§ EXERCISE GOAL
Line by line, transcribe the listing below without omission.

(GIVEN INFORMATION Opens)

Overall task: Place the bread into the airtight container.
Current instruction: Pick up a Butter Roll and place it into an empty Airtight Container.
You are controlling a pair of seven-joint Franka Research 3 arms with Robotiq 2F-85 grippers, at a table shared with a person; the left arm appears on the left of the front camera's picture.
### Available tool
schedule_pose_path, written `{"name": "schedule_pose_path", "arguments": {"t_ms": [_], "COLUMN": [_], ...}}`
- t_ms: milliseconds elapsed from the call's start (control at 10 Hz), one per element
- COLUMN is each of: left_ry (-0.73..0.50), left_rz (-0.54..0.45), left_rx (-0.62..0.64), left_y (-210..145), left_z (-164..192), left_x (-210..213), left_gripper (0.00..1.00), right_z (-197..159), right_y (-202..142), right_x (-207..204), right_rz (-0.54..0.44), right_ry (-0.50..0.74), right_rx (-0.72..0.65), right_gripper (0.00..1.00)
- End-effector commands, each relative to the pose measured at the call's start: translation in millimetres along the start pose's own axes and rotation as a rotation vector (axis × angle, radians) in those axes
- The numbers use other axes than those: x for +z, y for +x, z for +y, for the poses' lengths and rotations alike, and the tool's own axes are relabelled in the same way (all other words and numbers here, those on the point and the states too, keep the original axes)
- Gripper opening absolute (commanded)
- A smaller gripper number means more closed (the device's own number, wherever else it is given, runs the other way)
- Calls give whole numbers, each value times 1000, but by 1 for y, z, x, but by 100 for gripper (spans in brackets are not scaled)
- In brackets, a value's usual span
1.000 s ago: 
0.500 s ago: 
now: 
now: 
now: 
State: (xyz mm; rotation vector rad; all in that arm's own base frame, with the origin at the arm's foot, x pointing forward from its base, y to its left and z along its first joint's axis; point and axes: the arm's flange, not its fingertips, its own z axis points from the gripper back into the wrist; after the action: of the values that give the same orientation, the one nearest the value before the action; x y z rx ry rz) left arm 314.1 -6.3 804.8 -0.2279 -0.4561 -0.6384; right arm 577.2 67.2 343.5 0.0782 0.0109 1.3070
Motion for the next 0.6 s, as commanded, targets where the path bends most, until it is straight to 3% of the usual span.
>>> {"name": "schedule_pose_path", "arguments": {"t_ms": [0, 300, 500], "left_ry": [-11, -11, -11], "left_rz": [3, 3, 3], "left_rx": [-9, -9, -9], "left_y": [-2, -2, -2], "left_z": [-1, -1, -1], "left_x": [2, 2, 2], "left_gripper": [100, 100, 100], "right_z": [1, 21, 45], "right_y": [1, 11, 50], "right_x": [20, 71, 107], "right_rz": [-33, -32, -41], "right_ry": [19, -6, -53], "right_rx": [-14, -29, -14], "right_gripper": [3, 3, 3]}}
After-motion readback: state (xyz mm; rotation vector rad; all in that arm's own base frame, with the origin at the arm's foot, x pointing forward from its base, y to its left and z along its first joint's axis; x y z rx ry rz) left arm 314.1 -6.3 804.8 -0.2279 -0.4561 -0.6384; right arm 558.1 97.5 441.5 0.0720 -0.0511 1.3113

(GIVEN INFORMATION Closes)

§ REPLY TO THE EXERCISE
Overall task: Place the bread into the airtight container.
Current instruction: Pick up a Butter Roll and place it into an empty Airtight Container.
You are controlling a pair of seven-joint Franka Research 3 arms with Robotiq 2F-85 grippers, at a table shared with a person; the left arm appears on the left of the front camera's picture.
### Available tool
schedule_pose_path, written `{"name": "schedule_pose_path", "arguments": {"t_ms": [_], "COLUMN": [_], ...}}`
- t_ms: milliseconds elapsed from the call's start (control at 10 Hz), one per element
- COLUMN is each of: left_ry (-0.73..0.50), left_rz (-0.54..0.45), left_rx (-0.62..0.64), left_y (-210..145), left_z (-164..192), left_x (-210..213), left_gripper (0.00..1.00), right_z (-197..159), right_y (-202..142), right_x (-207..204), right_rz (-0.54..0.44), right_ry (-0.50..0.74), right_rx (-0.72..0.65), right_gripper (0.00..1.00)
- End-effector commands, each relative to the pose measured at the call's start: translation in millimetres along the start pose's own axes and rotation as a rotation vector (axis × angle, radians) in those axes
- The numbers use other axes than those: x for +z, y for +x, z for +y, for the poses' lengths and rotations alike, and the tool's own axes are relabelled in the same way (all other words and numbers here, those on the point and the states too, keep the original axes)
- Gripper opening absolute (commanded)
- A smaller gripper number means more closed (the device's own number, wherever else it is given, runs the other way)
- Calls give whole numbers, each value times 1000, but by 1 for y, z, x, but by 100 for gripper (spans in brackets are not scaled)
- In brackets, a value's usual span
1.000 s ago: 
0.500 s ago: 
now: 
now: 
now: 
State: (xyz mm; rotation vector rad; all in that arm's own base frame, with the origin at the arm's foot, x pointing forward from its base, y to its left and z along its first joint's axis; point and axes: the arm's flange, not its fingertips, its own z axis points from the gripper back into the wrist; after the action: of the values that give the same orientation, the one nearest the value before the action; x y z rx ry rz) left arm 314.1 -6.3 804.8 -0.2279 -0.4561 -0.6384; right arm 577.2 67.2 343.5 0.0782 0.0109 1.3070
Motion for the next 0.6 s, as commanded, targets where the path bends most, until it is straight to 3% of the usual span.
>>> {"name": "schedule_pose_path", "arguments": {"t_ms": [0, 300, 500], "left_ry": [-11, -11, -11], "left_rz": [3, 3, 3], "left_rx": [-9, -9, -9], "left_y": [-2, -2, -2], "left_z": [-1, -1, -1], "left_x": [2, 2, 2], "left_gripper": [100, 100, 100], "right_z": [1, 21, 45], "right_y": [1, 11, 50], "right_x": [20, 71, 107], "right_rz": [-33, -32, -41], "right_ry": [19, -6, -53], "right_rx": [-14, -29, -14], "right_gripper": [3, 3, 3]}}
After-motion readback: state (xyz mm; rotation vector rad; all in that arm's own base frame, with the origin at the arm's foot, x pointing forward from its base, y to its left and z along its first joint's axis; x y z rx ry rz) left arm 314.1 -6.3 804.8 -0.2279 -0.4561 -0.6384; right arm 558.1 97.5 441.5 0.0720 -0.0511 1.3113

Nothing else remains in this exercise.